This is the multi-page printable view of this section. Click here to print.

Return to the regular view of this page.

Post-installation configuration

Steps to configure the Disaster Recovery solution

1: Setting a managed cluster
2: Configuring a recovery plan
3: Recovering from a Bucket
4: Resynchronization

1 - Setting a managed cluster

Granting access to source and destination cluster

Introduction

Connection to both the source and destination clusters is set using the ManagedCluster resource. Credentials are stored in Kubernetes secrets from which the ManagedCluster collection access to connect to the clusters.

Requirements

The kubeconfig file to access as read-only to the source cluster
The kubeconfig file to access as cluster-admin to the destination cluster
The Secret provided by AstroKube to access the Image Registry

Process

1. Prepare

Create Namespace

Create the namespace to configure the recovery process:

kubectl create namespace <namespace_name>

Setup registry credentials

Create the Secret that stores the credentials to the AstroKube image registry:

kubectl -n <namespace_name> create -f pull-secret.yaml

2. Configure the source Cluster

Create secret

Get the kubeconfig file that can be used to access the cluster, and save it as source-kubeconfig.yaml.

Then create the Secret with the following command:

kubectl -n <namespace_name> create secret generic source --from-file=kubeconfig.yaml=source-kubeconfig.yaml

Create resource

Define the ManagedCluster resource with the following YAML, and save it as managedcluster.yaml:

apiVersion: dr.astronetes.io/v1alpha1
kind: ManagedCluster
metadata:
  name: source
  namespace: <namespace_name>
spec:
  secretRef:
    name: source
    namespace: <namespace_name>

Deploy the resource with the following command:

kubectl create -f managedcluster.yaml

3. Configure the destination Cluster

Create secret

Get the kubeconfig file that can be used to access the cluster, and save it as destination-kubeconfig.yaml.

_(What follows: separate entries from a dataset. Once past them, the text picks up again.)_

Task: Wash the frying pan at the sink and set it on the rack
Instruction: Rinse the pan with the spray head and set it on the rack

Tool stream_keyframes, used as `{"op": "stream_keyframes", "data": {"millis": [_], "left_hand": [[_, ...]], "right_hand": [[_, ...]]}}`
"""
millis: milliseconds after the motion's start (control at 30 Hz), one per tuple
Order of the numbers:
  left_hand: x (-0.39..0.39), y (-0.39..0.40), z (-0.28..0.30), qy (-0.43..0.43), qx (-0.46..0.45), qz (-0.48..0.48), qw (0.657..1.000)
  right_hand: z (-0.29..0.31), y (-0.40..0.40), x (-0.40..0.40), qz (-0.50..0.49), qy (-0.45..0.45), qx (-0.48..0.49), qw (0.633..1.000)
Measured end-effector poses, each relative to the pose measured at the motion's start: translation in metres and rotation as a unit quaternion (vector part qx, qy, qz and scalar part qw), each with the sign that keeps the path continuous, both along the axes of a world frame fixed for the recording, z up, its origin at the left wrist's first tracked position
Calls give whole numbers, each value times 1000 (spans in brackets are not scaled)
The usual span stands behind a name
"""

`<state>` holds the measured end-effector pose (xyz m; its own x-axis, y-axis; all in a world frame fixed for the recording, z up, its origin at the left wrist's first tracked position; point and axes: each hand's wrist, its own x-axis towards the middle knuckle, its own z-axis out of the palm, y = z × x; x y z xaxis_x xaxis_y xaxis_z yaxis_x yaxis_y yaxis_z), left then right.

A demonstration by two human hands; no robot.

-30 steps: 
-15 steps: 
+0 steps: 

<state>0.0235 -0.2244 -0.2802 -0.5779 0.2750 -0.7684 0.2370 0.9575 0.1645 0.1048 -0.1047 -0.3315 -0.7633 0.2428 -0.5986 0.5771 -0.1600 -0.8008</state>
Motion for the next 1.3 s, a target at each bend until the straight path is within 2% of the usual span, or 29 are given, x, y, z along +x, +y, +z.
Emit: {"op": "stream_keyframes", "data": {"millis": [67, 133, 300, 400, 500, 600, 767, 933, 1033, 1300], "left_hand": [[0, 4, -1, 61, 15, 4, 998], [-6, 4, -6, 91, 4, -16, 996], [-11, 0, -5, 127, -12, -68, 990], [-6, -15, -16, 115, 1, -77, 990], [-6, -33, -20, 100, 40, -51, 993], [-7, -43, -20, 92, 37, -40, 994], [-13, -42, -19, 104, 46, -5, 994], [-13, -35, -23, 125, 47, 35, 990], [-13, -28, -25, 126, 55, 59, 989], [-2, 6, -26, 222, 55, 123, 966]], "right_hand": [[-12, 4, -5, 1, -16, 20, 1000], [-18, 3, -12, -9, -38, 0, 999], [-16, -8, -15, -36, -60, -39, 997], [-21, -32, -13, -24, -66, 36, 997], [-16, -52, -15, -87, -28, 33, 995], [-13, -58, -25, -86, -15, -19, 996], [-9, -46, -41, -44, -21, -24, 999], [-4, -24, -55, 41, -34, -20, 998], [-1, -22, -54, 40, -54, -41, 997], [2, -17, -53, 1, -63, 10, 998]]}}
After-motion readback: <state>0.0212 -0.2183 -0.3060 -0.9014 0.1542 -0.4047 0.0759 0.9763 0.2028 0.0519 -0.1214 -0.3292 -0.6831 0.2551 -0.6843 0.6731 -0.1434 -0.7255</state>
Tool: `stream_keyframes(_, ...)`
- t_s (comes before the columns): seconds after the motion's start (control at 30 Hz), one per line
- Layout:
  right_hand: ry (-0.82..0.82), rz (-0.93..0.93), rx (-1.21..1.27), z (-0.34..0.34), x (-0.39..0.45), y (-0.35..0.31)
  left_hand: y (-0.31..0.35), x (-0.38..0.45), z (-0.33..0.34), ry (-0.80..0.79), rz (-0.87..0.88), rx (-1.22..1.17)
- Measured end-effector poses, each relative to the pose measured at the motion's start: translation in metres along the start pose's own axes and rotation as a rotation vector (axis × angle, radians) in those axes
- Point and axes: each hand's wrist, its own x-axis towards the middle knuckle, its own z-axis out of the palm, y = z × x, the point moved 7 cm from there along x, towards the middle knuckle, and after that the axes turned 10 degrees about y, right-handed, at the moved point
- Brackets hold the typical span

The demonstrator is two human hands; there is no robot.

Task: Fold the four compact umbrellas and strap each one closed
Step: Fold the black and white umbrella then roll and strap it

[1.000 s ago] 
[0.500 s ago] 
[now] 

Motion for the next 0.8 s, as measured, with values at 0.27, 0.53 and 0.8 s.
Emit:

Then create the Secret with the following command:

kubectl -n <namespace_name> create secret generic destination --from-file=kubeconfig.yaml=destination-kubeconfig.yaml

Create resource

Define the ManagedCluster resource with the following YAML, and save it as managedcluster.yaml:

apiVersion: dr.astronetes.io/v1alpha1
kind: ManagedCluster
metadata:
  name: destination
  namespace: <namespace_name>
spec:
  secretRef:
    name: destination
    namespace: <namespace_name>

Deploy the resource with the following command:

kubectl create -f managedcluster.yaml

2 - Configuring a recovery plan

How to proctect the platform resources from a disaster

Introduction

A RecoveryPlan resource indicates a set of Kubernetes resource to replicate or synchronize between the source cluster and the destination cluster.

Requirements

A ManagedCluster resource for source cluster.
A ManagedCluster resource for destination cluster.

Process

1. Configure the recovery plan

Create the recoveryplan.yaml file according to your requirements. For this example, the goal is to synchronize deployments with the disaster-recovery label set to enabled. It is also desirable that when its replication is completed that no pod is created in the destination cluster and that after a RecoveryExecutionJob the deployment launches active pods again.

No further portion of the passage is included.